Instructions for the task:
Starting at the line below that contains "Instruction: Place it" and ending at the line that contains "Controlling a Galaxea", retype each line exactly as it stands, but omit the pictures.

Collected data:
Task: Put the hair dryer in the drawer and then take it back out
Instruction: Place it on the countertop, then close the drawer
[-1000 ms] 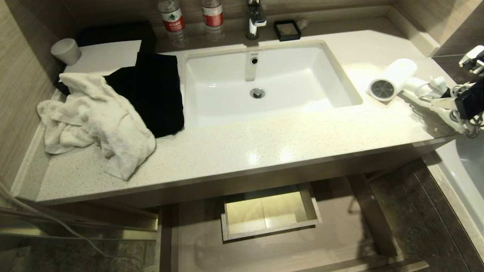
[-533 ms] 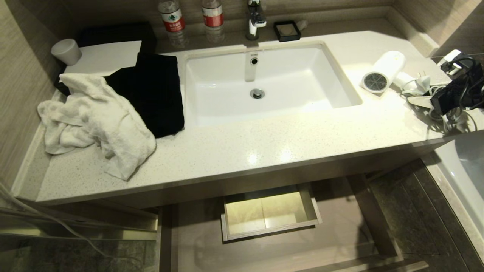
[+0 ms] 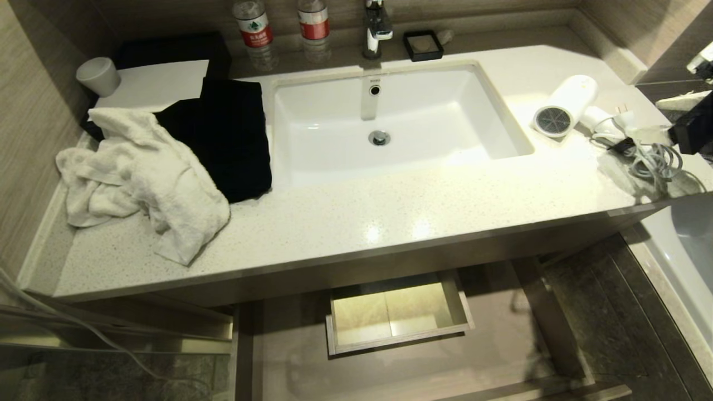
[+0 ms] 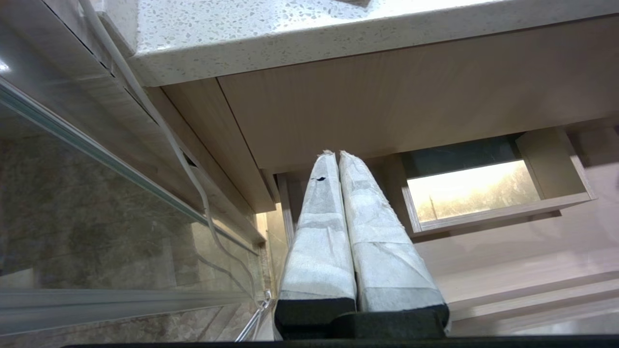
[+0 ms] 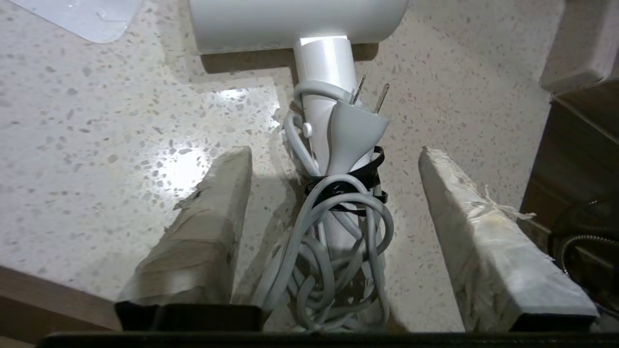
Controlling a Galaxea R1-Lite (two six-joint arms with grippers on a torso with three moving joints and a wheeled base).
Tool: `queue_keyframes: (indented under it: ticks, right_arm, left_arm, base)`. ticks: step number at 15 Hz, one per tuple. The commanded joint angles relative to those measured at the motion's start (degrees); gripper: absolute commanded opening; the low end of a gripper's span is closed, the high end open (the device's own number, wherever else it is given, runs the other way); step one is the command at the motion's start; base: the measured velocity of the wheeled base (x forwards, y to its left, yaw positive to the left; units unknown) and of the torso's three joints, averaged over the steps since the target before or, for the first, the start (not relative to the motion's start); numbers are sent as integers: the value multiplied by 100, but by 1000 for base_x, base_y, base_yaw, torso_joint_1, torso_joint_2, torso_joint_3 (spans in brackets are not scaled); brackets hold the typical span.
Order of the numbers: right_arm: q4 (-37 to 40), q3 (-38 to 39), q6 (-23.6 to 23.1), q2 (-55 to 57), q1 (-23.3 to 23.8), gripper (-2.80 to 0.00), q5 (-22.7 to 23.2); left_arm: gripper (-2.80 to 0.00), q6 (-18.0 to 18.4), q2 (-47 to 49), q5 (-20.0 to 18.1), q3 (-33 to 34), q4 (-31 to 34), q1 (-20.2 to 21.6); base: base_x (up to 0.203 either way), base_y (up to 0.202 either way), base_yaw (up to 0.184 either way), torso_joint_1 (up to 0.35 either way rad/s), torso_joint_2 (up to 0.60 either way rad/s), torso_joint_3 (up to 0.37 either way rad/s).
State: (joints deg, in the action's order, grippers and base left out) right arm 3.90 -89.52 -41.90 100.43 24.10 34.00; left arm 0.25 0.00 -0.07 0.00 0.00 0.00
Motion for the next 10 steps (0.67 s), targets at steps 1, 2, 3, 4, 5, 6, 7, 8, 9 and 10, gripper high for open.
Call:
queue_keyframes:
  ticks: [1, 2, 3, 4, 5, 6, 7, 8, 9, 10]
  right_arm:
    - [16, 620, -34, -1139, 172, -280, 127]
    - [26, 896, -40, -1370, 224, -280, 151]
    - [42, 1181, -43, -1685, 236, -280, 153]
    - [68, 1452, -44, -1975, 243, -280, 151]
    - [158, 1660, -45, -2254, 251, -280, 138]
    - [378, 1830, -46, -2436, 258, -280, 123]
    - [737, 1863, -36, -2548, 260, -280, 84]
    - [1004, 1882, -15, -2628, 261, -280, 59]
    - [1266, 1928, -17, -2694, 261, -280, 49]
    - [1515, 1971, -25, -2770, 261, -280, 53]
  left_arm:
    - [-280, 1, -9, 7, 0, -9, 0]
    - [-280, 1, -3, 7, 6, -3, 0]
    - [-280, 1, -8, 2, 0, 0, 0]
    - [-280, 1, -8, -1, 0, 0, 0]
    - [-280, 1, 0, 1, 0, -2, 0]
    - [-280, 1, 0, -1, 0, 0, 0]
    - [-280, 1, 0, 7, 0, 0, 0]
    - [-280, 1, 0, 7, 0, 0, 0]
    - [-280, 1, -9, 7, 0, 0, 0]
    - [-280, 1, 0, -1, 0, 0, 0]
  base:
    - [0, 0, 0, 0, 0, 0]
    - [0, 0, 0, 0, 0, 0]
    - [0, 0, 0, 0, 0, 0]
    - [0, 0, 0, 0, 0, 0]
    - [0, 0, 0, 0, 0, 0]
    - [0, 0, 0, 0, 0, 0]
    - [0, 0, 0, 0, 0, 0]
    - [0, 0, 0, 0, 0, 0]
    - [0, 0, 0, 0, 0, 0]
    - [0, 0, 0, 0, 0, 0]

Solution to this exercise:
Instruction: Place it on the countertop, then close the drawer
[-1000 ms] 
[-533 ms] 
[+0 ms] 
[+0 ms] 
[+0 ms] 
Controlling a Galaxea R1-Lite (two six-joint arms with grippers on a torso with three moving joints and a wheeled base).

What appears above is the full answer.